I would prefer to not immediately use the term "god" as there are several forms of divine conservation and forms of "god" and I don't want to confuse the issue. Generally, the answer would be yes though. If there is a moment where the things something depends on to exist disappear then it loses that overall structure in respect to what is not retained and retains what still has the influence of its dependency. Whether that leads to explicitly a "void" is still up for discussion for some people, I imagine, but you get the idea.

>there would be no discernible difference between anything in creation and god... by definition

God, in circles that would support divine conservation like the different forms of Classical Theism, is not a being in or out of reality but is the ground of reality itself.

>>598512


Newtonian Inertia just bluntly has nothing to do with this.
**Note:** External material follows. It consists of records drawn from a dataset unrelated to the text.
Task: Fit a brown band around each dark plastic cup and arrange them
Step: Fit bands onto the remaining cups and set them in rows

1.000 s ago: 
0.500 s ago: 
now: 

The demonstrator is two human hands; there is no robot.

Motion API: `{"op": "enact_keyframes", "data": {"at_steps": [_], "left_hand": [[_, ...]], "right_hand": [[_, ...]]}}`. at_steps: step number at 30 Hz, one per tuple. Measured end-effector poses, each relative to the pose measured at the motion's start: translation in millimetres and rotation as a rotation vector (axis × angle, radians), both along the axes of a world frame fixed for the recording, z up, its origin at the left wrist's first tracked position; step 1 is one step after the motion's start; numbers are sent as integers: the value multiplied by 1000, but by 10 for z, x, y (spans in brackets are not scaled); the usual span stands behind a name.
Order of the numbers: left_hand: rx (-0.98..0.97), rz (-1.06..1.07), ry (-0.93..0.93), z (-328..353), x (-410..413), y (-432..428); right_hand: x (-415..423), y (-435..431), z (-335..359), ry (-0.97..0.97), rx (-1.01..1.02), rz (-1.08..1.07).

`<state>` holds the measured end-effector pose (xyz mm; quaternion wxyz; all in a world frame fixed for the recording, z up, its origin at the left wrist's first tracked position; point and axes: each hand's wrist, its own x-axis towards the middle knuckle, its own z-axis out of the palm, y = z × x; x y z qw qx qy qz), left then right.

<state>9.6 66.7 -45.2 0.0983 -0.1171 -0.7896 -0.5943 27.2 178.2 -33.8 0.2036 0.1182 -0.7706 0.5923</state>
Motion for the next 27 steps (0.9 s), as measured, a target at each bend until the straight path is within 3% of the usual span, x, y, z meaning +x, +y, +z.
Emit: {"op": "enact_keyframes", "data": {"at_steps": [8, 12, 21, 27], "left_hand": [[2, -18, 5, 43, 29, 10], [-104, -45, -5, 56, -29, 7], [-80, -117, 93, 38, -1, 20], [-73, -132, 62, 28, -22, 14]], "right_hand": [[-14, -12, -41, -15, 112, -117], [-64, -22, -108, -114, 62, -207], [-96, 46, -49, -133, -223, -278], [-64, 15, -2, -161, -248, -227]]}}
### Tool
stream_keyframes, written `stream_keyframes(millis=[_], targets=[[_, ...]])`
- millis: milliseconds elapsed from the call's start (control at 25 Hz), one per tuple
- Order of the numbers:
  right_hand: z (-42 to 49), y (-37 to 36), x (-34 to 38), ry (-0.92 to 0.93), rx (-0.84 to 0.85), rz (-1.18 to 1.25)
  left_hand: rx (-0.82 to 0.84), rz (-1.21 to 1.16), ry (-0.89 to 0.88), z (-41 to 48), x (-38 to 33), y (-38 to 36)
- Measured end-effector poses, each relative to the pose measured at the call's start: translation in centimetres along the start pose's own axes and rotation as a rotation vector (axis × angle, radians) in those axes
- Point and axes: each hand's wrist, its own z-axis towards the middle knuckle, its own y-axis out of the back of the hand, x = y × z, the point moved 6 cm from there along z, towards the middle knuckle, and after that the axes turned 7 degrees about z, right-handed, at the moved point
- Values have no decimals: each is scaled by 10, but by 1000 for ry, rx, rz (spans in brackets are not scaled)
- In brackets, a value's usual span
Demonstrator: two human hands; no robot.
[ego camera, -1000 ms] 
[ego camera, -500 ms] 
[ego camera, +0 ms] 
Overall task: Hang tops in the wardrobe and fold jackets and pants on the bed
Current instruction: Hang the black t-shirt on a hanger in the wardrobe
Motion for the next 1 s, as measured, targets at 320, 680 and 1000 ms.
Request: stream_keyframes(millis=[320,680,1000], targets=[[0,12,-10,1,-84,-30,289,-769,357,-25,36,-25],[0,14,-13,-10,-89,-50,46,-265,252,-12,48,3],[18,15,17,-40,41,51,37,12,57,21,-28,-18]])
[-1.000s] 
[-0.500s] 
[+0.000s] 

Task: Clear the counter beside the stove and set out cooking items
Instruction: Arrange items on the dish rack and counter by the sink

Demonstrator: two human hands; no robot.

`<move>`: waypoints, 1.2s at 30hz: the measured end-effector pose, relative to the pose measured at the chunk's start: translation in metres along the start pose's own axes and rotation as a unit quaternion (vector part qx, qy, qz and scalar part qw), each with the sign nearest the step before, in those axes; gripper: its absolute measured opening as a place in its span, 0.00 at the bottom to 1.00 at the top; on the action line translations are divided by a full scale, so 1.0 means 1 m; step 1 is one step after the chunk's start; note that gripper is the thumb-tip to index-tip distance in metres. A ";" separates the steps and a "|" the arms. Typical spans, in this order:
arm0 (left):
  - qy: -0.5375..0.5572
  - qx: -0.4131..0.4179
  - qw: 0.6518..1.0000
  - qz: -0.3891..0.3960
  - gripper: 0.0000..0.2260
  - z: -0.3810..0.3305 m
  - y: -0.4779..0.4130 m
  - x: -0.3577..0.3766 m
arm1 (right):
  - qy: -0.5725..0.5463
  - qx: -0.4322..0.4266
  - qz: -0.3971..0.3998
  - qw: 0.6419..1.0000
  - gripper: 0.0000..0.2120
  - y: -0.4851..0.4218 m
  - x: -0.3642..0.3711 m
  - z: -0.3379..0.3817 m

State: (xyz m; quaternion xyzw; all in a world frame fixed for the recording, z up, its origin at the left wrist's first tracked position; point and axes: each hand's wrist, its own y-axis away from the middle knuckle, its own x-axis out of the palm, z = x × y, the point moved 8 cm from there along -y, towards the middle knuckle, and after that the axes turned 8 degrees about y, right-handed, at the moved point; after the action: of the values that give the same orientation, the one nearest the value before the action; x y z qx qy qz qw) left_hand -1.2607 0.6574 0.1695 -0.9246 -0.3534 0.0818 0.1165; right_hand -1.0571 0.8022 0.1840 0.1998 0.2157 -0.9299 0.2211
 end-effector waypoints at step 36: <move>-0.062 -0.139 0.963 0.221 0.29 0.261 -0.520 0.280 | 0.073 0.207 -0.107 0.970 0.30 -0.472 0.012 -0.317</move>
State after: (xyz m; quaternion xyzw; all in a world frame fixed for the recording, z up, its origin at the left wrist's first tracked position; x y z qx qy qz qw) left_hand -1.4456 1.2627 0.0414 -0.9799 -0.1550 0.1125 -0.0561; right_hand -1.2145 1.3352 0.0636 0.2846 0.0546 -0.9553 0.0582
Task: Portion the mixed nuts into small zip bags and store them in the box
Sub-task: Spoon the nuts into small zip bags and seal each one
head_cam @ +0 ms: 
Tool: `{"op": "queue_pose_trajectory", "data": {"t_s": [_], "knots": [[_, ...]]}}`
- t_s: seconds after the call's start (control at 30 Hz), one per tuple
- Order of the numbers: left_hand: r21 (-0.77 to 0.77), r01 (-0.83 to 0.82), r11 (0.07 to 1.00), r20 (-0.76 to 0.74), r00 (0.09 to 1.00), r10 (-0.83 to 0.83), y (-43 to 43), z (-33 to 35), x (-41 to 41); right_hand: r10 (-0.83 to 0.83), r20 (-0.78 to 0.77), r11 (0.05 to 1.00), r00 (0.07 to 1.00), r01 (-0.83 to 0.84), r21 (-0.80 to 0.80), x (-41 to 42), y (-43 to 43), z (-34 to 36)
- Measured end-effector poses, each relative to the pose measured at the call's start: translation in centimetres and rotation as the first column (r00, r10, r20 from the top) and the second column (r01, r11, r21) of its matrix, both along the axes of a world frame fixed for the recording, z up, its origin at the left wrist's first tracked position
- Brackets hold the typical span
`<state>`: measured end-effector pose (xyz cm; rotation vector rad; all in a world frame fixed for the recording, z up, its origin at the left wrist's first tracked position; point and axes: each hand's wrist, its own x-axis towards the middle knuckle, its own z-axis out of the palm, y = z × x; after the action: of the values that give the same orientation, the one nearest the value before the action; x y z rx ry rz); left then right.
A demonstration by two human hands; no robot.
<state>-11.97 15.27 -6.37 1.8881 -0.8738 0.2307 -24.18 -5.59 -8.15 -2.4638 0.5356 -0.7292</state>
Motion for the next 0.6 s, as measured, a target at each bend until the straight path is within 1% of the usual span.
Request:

We're talking about ontological causation, not how things move around by location.

Conservation of Energy boils down to the law that no physical action creates or destroys energy. And no matter how you describe how divine conservation plays out it can never be considered "physical action" as it is the sustaining or creation of that physical thing.

Most of the cosmological arguments do not discuss a "beginning of the universe" but rather argue that divine conservation must be real as per what they know of nature. My issue is this discussion (no matter what they think of it) never comes up and people dismiss argument for divine conservation on grounds that rely on thinking they're about a temporal beginning to nature.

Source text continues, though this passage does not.